Lluís, se posó encima de la trampilla para impedir que sus dos amigos pudieran ser descubiertos, y cogiendo a Alejandra por la cintura la abrazó dándole un beso apasionado.
—Per… Perdonen —oyeron justo a su lado—. ¿Va todo bien? ¿Tienen algún problema?
—¿Problema? —repitió Lluís soltándola—. ¿Acaso tenemos aspecto de tenerlo? Las mujeres… que no hay quien las entienda —añadió con ironía—. Me ha retado a que no la besaba aquí a medianoche.
—Lo siento agente ¿Pasa algo? —preguntó Alejandra con expresión tierna.
—No, solo que la temperatura no acompaña para pasear —replicó el policía mientras los observaba desconfiado—. ¿Pero si va todo bien?
—Gracias por preocuparse agente, pero todo bien —puntualizó Lluís—. Enseguida regresaremos al calor del hogar.
El policía se quedó mirando fijamente a Alejandra y pasados unos segundos. Le dijo:
—¿Nos conocemos?
—No, no lo creo… —tartamudeo Alejandra con los nervios a flor de piel.
—Su cara… —el policía insistía— hay algo en usted que me recuerda a otra persona… ¿Tiene alguna hermana?
—No… —Alejandra intentaba mantenerse lo más entera posible—. Ya me hubiera gustado, pero soy hija única.

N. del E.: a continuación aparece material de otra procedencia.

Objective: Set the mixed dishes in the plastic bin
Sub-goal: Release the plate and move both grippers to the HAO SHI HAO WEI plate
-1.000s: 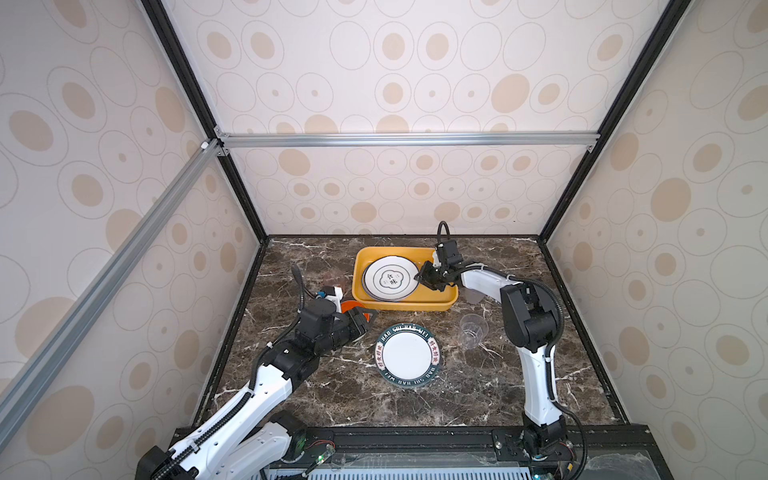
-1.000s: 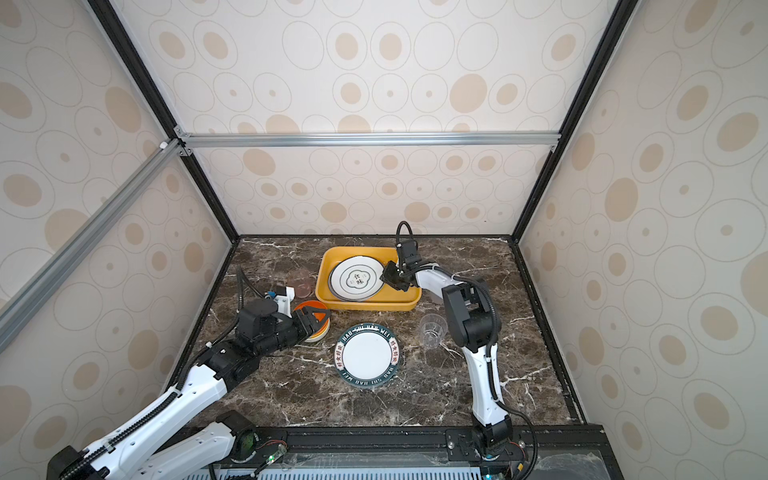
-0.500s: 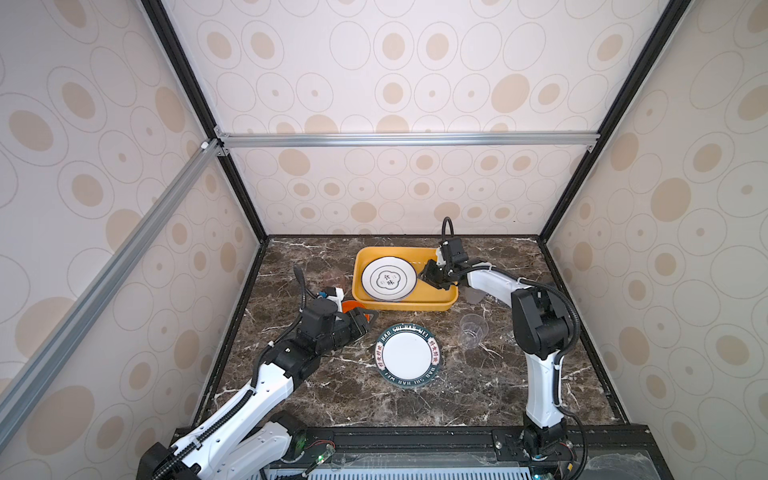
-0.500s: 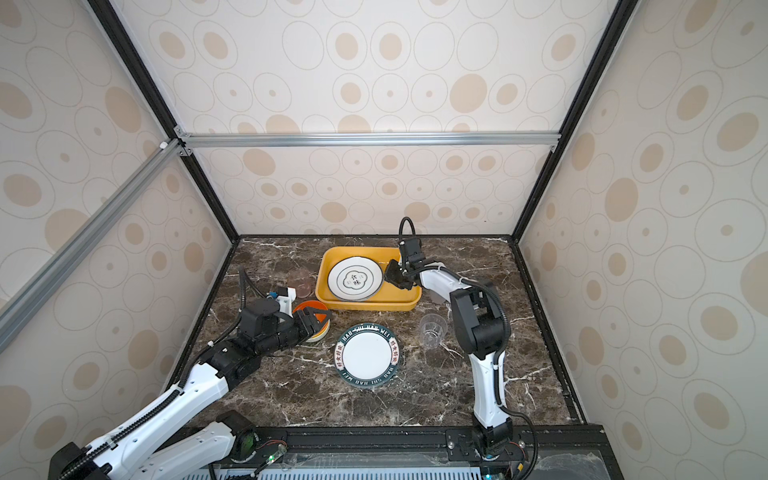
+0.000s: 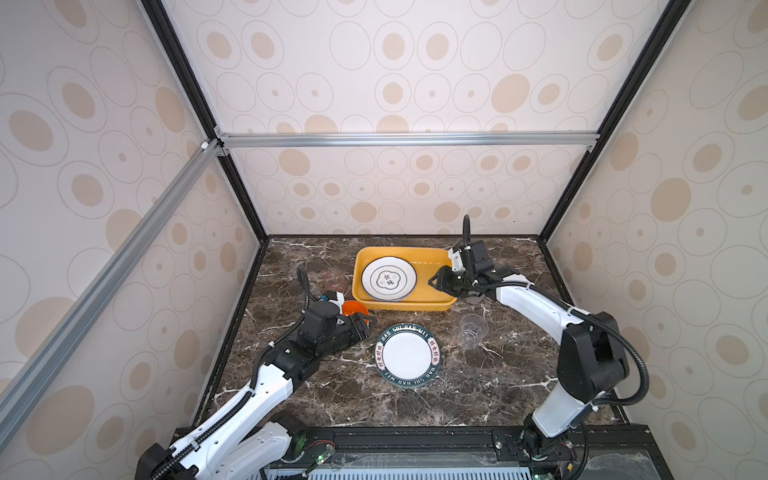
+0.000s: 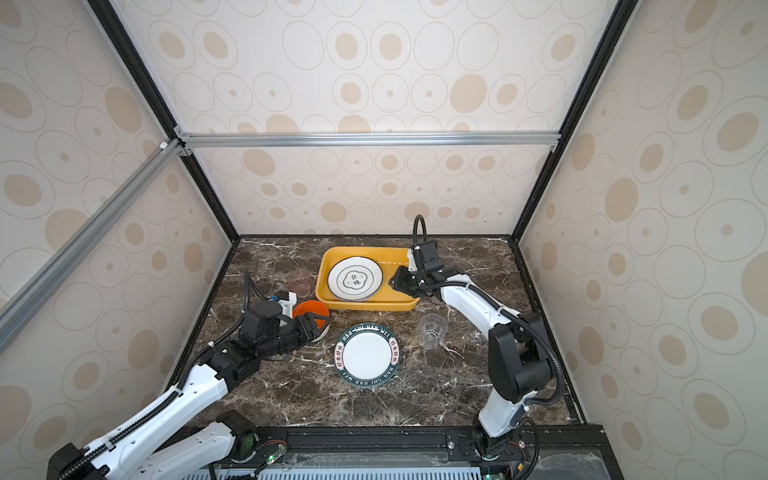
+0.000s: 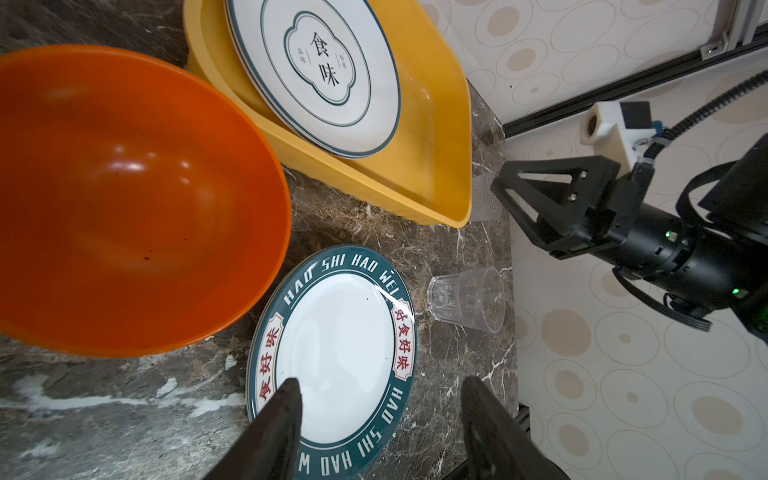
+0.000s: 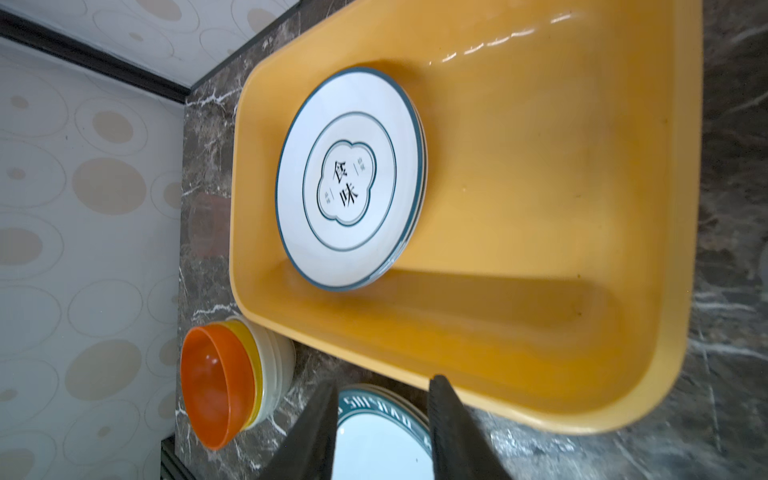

—Perdone —se disculpó mientras se alejaba—. No se queden mucho rato aquí. El temporal no tiene buen aspecto.
—Así lo haremos. Gracias —contestaron al unísono.
Hasta que el coche de policía no desapareció de su vista, Lluís no se retiró de la trampilla.
—¡Ya podéis salir! —susurró cauteloso ayudándoles a levantar la placa de metal.
Fue Pepe el primero en salir con un paquete en la mano.
—¿Que está pasando? —preguntó Sara mientras salía a la superficie.
—Hemos tenido una visita, hermanita —puntualizó Alejandra todavía con temblor de piernas—. Nada más y nada menos que la policía, y encima… me dice que si me conocía. O si tenía una hermana ¡Tú te crees y con lo nerviosa que yo estaba por la situación! Casi me desmayo.
—Te habrá confundido con otra —añadió Sara entre dientes mientras los cuatro se aproximaban al coche.
Por su cabeza pasó la idea de que posiblemente fuera el policía que la había visto en las torres y que confeccionó el retrato robot. Intentó recordar su rostro y tenía una vaga imagen ¿Cómo podía haberse acordado de ella con las facciones casi perfectas si tan solo estuvo delante de él unos minutos? Según le había comentado Tía Rosa perpleja, cuando vio su foto en la comisaría, dijo que era su vivo retrato. Eso la dejó desconcertada. O ese hombre tenía una espléndida memoria fotográfica, o por algún desconocido motivo se había fijado en ella.